For each line below that contains the word "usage", return that line.

## Stored entries

[Start of section]

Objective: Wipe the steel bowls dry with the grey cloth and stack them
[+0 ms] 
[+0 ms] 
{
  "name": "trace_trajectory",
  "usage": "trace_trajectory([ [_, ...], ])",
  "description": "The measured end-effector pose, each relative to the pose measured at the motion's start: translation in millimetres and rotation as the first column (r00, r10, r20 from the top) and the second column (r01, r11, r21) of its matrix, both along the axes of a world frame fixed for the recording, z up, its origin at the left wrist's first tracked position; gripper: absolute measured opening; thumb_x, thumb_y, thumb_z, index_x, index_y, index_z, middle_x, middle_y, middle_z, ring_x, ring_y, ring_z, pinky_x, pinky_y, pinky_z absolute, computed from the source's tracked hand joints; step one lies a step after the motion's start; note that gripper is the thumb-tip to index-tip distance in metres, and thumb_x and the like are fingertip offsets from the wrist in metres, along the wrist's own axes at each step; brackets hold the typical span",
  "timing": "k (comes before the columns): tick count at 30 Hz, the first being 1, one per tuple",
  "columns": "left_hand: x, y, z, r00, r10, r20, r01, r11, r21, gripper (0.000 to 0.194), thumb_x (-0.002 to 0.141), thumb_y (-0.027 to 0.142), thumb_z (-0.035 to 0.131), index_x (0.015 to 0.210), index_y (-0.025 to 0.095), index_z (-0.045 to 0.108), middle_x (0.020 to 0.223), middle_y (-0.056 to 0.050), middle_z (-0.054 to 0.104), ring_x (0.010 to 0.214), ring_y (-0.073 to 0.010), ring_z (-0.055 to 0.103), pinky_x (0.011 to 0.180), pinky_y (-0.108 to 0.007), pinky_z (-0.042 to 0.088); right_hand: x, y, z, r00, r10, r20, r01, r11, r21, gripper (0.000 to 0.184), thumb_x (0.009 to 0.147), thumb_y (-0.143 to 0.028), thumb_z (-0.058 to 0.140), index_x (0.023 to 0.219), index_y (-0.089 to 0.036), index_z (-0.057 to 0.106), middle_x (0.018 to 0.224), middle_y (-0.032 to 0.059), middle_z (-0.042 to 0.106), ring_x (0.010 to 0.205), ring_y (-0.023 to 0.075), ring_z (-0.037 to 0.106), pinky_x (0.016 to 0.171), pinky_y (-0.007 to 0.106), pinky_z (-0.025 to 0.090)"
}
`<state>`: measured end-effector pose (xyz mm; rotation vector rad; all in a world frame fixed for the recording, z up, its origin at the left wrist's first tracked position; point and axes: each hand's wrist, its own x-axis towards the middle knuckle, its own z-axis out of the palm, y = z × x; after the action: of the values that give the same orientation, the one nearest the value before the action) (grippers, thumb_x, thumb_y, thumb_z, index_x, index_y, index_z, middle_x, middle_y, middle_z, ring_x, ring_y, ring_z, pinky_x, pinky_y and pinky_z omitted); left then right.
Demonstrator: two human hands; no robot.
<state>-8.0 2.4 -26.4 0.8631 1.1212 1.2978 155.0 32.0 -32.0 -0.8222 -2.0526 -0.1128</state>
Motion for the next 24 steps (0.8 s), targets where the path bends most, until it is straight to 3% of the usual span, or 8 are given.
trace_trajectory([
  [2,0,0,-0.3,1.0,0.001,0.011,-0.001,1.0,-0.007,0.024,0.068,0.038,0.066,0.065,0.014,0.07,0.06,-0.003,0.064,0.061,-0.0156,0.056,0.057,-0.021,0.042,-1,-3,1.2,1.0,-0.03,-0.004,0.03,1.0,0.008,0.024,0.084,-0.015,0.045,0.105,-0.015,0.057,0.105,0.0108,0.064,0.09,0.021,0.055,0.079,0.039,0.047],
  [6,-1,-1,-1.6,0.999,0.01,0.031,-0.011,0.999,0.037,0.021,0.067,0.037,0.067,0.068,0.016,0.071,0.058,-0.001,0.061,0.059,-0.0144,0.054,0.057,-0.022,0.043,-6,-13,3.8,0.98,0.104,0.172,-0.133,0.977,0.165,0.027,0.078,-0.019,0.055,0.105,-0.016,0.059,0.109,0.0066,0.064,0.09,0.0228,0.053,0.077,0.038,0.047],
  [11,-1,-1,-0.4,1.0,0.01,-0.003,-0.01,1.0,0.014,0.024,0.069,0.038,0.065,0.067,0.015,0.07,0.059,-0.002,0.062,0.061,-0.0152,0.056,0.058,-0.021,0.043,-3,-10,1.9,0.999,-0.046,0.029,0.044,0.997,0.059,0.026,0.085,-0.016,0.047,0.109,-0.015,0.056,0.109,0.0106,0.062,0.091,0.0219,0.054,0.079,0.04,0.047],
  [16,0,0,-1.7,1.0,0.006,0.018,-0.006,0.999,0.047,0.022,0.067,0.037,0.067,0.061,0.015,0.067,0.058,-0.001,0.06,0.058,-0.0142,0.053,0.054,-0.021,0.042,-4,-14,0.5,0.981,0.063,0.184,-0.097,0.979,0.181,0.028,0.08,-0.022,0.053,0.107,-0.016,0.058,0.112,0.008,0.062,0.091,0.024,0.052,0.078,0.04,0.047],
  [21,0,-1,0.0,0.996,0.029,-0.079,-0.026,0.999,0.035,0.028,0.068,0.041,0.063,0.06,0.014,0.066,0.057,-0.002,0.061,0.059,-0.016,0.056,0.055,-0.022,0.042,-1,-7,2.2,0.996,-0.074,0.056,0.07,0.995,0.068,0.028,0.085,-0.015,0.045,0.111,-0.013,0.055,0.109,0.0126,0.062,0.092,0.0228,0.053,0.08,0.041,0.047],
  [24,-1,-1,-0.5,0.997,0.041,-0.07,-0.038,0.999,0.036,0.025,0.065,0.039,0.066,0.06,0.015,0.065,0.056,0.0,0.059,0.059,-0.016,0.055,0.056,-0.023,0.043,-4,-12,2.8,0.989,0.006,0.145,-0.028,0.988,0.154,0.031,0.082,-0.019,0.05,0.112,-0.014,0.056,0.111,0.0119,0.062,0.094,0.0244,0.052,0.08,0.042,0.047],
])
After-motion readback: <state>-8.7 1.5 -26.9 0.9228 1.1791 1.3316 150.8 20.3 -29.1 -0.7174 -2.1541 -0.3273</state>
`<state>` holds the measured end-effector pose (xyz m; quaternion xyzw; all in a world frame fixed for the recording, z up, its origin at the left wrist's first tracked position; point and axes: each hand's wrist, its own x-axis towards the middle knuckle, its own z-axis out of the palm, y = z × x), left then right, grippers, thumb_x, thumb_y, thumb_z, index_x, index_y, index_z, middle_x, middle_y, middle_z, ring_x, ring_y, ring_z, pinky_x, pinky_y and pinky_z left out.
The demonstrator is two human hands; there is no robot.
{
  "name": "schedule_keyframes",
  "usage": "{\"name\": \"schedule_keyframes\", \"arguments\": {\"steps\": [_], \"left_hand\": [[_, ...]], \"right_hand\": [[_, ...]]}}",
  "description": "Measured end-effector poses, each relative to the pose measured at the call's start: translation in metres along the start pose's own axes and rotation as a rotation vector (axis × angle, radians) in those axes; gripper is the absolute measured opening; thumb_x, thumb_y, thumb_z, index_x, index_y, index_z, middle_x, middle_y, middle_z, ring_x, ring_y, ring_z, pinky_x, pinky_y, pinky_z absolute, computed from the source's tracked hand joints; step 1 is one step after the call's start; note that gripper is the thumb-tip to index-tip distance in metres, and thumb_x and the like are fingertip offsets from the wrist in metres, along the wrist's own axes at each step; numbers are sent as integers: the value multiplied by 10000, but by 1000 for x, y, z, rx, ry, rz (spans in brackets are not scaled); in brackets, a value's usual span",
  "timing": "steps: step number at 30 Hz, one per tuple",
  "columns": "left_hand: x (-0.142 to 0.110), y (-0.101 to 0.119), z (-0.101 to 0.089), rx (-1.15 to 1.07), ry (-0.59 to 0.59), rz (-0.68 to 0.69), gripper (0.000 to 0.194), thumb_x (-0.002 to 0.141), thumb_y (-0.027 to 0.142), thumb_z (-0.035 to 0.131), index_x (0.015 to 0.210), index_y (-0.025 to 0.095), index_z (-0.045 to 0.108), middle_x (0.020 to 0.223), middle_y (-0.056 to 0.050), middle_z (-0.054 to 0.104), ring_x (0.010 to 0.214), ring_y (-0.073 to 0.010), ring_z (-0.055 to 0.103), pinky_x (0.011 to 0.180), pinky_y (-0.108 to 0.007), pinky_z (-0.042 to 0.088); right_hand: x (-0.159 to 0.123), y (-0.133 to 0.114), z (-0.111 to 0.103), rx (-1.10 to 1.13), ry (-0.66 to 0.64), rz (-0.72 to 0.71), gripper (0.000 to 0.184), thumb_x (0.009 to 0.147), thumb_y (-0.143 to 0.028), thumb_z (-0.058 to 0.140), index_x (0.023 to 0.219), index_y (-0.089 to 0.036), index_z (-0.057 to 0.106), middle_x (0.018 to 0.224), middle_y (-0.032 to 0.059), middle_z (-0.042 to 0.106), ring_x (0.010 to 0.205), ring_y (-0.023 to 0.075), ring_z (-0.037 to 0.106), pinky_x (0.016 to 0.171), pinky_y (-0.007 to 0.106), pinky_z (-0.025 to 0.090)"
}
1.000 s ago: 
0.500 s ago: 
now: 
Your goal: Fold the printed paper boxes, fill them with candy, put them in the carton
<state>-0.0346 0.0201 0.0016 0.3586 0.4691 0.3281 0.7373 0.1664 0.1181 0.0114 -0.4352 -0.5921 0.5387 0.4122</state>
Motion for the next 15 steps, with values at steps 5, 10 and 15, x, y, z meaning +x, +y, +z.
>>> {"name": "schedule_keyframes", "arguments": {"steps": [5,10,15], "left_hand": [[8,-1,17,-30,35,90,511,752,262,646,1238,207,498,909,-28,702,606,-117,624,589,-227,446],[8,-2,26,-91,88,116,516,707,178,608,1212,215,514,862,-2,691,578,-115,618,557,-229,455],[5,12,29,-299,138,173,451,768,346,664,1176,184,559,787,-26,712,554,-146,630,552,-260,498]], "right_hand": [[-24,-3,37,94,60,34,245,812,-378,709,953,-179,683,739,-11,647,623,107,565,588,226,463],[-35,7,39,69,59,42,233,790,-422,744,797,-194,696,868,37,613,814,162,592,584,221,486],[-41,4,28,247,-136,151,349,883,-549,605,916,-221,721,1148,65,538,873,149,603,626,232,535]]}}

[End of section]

## PROBLEM SOLUTION
  "usage": "trace_trajectory([ [_, ...], ])",
  "usage": "{\"name\": \"schedule_keyframes\", \"arguments\": {\"steps\": [_], \"left_hand\": [[_, ...]], \"right_hand\": [[_, ...]]}}",

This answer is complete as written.